Свисавший с остриженной головы Диллона узкий чуб при ходьбе немного покачивался. Диллон тратил немало времени и сил на регулярный уход за этим украшением и его избавление от вездесущих насекомых Фиорины, но стойко терпел все неудобства ради того, чтобы содержать в порядке чуб как символ своей индивидуальности.
Диллон громко прокашлялся и начал: — Господи, дай нам силы, чтобы все претерпеть. Сознаем, что мы всего лишь жалкие грешники, находящиеся во власти разгневанного Бога. Да не разорвется вечный круг… пока не наступит назначенный день. Аминь.
Молитва была очень короткой, но и этого было вполне достаточно. Каждый заключенный поднял правую руку со сжатым кулаком и медленно ее опустил. Этот ритуальный жест означал не вызов, а покорность и смирение. На Фиорине неповиновение не давало никаких преимуществ, оно грозило лишь исключением из сообщества заключенных, а иногда и преждевременным уходом из жизни.
Если в своем неповиновении заключенный заходил слишком далеко, Эндрюз мог выгнать его из комплекса. Так он иногда и делал, причем почти безнаказанно. Здесь некому было возражать, контролировать действия начальника колонии или сомневаться в их справедливости. Не было здесь и судебных следователей, которые стали бы выяснять причины смерти того или иного заключенного. На Фиорине Эндрюз выносил приговор, и он же приводил его в исполнение. Жизнь заключенных стала бы совсем невыносимой, если бы не тот факт, что, несмотря на тяжелый характер, Эндрюз был справедливым человеком. Заключенные считали, что в этом им просто повезло. Ведь могло быть и иначе.
Эндрюз оглядел своих подопечных. Каждого из них он знал очень хорошо, намного лучше, чем ему хотелось бы — будь у него выбор. Он знал их достоинства и недостатки, пристрастия, антипатии и грешки, все подробности их личных дел. Одни были настоящими подонками, другие просто не смогли найти себе место в обществе. Были и всякого рода промежуточные варианты.
Эндрюз со значением прокашлялся.
— Благодарю вас, джентльмены. О том, что произошло сегодня ранним утром, было много разговоров, большей частью слишком фривольных. Поэтому я рассматриваю наше собрание как способ регулирования нелепых слухов.
А факты таковы. Как некоторые из вас уже знают, во время утренней вахты, точнее в 6.00 утра, при посадке потерпел аварию аварийно-спасательный шлюп модели 337. Из его экипажа один человек остался в живых, а двое погибли. Там же находился андроид, однако его состояние не дает ни малейшей надежды на восстановление. — Эндрюз немного помолчал, как бы предоставляя слушателям возможность переварить информацию. — В живых осталась женщина.

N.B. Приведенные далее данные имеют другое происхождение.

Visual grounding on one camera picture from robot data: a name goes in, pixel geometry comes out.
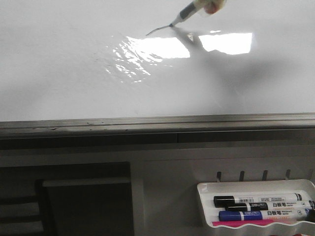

Аудитория оживленно загудела. Эндрюз внимательно прислушивался, стараясь оценить реакцию собравшихся. Пока все шло неплохо… Пока.
Один из заключенных, Морс, перегнулся через перила. Ему не было еще и тридцати, но выглядел он намного старше своих лет. Фиорина быстро старила своих невольных обитателей. Морс щеголял золотыми зубами — одним из побочных следствий какой-то его антиобщественной деятельности. Золото было выбрано из эстетических соображений. Морс казался чрезмерно взвинченным и раздраженным. Впрочем, таким он был всегда.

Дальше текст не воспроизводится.